- Exercise description
Give the number of lines in the records below that hold "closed"; nothing else is needed.

BEGIN Dataset records

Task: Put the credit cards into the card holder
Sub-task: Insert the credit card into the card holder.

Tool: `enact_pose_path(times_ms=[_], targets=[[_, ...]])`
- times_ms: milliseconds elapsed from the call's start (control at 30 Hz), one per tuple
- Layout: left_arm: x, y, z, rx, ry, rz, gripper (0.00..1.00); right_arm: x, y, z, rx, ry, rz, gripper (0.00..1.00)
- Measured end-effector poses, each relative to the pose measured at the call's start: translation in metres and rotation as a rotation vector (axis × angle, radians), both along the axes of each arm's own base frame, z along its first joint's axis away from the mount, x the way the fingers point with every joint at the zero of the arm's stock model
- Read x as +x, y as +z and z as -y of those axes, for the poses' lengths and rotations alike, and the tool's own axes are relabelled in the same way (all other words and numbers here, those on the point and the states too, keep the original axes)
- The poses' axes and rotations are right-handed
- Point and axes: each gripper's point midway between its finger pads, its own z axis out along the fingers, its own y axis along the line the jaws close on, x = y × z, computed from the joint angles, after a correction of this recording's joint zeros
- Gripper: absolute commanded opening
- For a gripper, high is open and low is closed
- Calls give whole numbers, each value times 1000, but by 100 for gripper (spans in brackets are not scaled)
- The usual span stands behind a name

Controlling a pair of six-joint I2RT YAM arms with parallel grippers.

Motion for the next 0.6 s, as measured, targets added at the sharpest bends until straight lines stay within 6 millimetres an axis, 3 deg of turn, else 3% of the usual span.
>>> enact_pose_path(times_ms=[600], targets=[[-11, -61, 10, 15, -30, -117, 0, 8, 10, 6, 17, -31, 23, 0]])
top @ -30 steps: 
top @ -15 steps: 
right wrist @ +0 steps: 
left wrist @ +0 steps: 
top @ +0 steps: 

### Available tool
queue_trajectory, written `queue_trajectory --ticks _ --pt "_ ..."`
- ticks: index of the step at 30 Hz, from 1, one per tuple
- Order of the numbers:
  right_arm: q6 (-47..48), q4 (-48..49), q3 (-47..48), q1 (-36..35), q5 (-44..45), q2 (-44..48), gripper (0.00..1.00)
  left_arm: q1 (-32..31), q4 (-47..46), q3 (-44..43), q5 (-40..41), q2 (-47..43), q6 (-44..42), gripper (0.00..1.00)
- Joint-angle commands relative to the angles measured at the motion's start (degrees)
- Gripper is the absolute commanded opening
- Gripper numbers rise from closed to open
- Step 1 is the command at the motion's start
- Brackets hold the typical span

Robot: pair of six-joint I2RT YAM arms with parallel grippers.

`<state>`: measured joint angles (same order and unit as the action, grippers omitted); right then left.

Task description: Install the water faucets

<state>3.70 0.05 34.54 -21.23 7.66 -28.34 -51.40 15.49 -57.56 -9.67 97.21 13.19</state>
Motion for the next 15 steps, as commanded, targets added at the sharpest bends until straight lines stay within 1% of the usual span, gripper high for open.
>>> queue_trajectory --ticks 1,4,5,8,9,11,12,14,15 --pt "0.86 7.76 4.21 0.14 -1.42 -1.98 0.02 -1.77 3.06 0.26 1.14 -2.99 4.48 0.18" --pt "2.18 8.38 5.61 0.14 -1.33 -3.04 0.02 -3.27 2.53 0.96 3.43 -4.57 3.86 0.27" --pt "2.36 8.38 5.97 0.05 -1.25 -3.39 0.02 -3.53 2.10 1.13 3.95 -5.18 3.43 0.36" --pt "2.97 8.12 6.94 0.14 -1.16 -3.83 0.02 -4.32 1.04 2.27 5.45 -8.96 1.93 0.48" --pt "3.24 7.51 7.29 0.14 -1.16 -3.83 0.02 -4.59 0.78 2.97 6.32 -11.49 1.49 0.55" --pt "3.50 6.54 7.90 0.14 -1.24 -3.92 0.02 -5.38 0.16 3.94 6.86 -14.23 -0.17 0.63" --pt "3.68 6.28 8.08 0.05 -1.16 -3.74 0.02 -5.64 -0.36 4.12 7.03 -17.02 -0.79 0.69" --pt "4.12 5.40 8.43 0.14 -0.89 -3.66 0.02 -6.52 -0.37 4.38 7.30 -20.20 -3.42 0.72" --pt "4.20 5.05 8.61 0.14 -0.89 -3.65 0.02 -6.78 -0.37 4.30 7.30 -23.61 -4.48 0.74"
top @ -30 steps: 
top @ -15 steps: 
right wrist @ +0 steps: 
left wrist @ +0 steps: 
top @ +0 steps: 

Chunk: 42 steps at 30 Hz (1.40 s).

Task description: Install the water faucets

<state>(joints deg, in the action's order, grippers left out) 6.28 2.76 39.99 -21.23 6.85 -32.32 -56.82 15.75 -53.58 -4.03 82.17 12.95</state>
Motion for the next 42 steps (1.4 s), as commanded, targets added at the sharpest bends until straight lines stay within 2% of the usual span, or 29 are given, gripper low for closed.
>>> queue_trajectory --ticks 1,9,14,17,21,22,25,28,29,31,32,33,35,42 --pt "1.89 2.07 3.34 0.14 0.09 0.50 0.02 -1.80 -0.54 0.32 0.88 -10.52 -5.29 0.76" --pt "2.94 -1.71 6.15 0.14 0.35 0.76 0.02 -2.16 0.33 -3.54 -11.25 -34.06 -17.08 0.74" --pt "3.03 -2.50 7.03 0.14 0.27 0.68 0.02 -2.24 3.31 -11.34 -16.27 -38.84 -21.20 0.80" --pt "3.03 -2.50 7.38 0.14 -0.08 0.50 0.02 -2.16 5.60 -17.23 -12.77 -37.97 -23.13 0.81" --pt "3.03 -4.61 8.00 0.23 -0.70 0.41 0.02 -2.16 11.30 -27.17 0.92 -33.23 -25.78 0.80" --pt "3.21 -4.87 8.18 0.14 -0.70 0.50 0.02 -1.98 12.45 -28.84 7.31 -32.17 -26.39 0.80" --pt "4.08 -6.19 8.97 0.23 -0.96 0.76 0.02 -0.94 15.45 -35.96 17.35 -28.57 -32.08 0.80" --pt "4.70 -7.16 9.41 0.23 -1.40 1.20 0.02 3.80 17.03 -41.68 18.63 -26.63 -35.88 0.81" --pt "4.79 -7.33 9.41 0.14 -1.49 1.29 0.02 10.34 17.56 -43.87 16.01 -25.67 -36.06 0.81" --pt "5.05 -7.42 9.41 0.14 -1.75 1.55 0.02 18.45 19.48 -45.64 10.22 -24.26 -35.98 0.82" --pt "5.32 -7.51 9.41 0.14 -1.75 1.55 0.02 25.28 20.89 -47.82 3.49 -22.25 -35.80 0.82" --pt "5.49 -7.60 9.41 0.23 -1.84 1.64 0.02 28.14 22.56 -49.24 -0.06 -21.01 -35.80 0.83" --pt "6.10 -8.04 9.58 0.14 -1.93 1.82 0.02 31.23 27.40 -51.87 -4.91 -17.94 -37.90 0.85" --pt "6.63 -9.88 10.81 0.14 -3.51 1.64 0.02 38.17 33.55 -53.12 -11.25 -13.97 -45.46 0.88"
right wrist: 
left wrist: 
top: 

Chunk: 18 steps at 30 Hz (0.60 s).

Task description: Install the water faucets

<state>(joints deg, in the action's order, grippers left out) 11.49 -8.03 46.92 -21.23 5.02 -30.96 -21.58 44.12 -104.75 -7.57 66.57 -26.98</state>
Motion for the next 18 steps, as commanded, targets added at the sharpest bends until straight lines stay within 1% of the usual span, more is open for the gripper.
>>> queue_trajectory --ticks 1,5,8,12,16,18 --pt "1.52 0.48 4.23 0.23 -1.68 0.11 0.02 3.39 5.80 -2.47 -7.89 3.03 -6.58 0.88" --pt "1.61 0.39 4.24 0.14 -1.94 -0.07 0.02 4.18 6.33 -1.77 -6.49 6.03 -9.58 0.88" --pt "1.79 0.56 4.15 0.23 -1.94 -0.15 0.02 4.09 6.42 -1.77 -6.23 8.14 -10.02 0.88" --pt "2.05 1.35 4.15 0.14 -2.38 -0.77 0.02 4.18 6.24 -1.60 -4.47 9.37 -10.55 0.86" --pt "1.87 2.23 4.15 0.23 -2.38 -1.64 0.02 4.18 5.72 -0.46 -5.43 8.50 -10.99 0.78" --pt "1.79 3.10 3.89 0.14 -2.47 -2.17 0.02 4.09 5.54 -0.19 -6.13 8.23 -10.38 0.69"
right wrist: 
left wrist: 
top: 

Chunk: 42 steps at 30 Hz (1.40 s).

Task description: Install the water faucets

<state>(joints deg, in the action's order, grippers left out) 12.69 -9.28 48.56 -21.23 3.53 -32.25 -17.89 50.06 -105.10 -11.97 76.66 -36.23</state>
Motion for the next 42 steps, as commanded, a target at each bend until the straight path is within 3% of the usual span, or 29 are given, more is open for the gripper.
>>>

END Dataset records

- Result for this task
3